9. Meeting the governance challenges posed by emerging technologies. “More generally, the pace of technological development in many areas raises fundamental governance challenges. Some of the emerging technology-related challenges include safety protocols and trade rules for the commercial sale of genetically modified foods; privacy of information sent over wireless networks; taxation equity between Internet-based businesses and traditional businesses; and intellectual property protection not only for software but also for new ‘business methods,’ such as online shipping or marketing, and even for strings of genetic codes. Success in governing these emerging issues will depend on cooperation among state and local governments, international organizations, and private industry.”

10. Coordinating federal research priorities to best serve the public interest. “Increasingly, science and technology investments are seen as central to U.S. national well being. Yet the large stake in federal investments—approximately $70 billion annually—is not managed as a coherent whole. To ensure balance across priorities, the administration should consider managing the federal research enterprise as an investment portfolio.”

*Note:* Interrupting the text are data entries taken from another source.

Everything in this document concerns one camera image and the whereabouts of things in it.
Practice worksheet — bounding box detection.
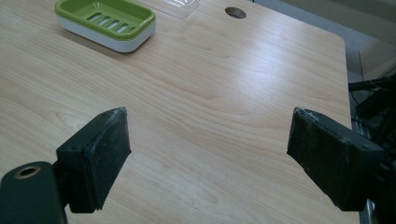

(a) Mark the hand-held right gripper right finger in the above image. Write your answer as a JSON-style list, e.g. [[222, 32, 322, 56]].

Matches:
[[286, 106, 387, 212]]

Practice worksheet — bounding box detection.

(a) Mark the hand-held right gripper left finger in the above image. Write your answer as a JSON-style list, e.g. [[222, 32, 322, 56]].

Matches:
[[55, 106, 133, 214]]

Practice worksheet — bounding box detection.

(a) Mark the green and white soap dish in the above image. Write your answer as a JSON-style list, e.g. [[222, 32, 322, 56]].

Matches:
[[54, 0, 157, 53]]

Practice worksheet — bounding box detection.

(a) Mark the black metal stand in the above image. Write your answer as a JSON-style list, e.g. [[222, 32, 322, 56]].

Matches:
[[347, 74, 396, 150]]

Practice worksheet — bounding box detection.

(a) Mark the clear plastic lid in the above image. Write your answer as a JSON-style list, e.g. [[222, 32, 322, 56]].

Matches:
[[136, 0, 200, 20]]

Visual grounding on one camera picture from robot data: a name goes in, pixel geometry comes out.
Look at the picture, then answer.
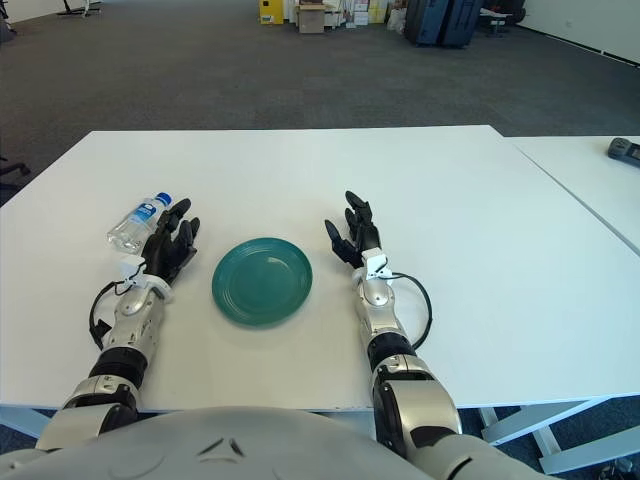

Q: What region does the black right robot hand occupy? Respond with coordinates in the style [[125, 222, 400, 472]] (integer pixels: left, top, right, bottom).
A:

First, there are different types of reports. Some look at the supply side of technology and project current trends into the future. This type includes the Battelle list of the top 10 strategic technologies for 2020 and the RAND report on trends in biotechnology, nanotechnology, and materials technology and their synergy with information technology from 2000 to 2015. Others look at the demand side. For example, the RAND report on science and technology issues of national importance focuses on societal needs. RAND has also conducted demand-side studies, not summarized here, that focus on industrial needs in the shorter term (e.g., the next 10 years).¹⁴

The national security reports by NIC and the Hart-Rudman Commission are another type of demand study. They look at what the United States needs to ensure national security over the next 15 years, although the emphasis is on how technologies are creating new vulnerabilities in U.S. security such as bioterrorism or attacks on the communications infrastructure.

Still other studies, including those by the Council on Competitiveness and RAND’s Foundations for Growth, focus on the continuing capacity of the U.S. national innovation system to be globally competitive rather than on the supply of (or the demand for) particular technologies. In this approach, trends in the health and performance of R&D institutions are the concern. This approach also highlights trends in the investment of other countries in scientific research, technological development, and education and training of scientists and engineers.

Second, there are some common themes. In those reports that talk about technologies, there is consensus that the main arenas of technological innovation in the United States will be in information technology and biotechnology. There is nearly as much agreement that advances in materials and in micro- and nanotechnology will also be globally important, although they may take longer than 15 to 25 years. More interestingly, the view is that the intersections of those technologies will be where the most innovative advances are made. There are several corollaries. One, innovation will more and more require true interdisciplinary work—not just assembling components from different technologies but designing entirely new products based on knowledge from several fields. Two, partnerships will be used more and more in science and technology innovation.

In those studies that focus on the capacity of the innovation system, there is consensus that the government plays a critical role. Although private R&D is increasing sharply, it does not provide all the elements needed for innovation. Some elements of the system—basic research, education and training, standards setting, and encouraging technology development in certain areas that are too

risky for individual companies to invest in—depend on government actions and resources.

There is also consensus that economic globalization will continue, which will require the United States to increase its capacity (e.g., invest in knowledge and people) to stay competitive.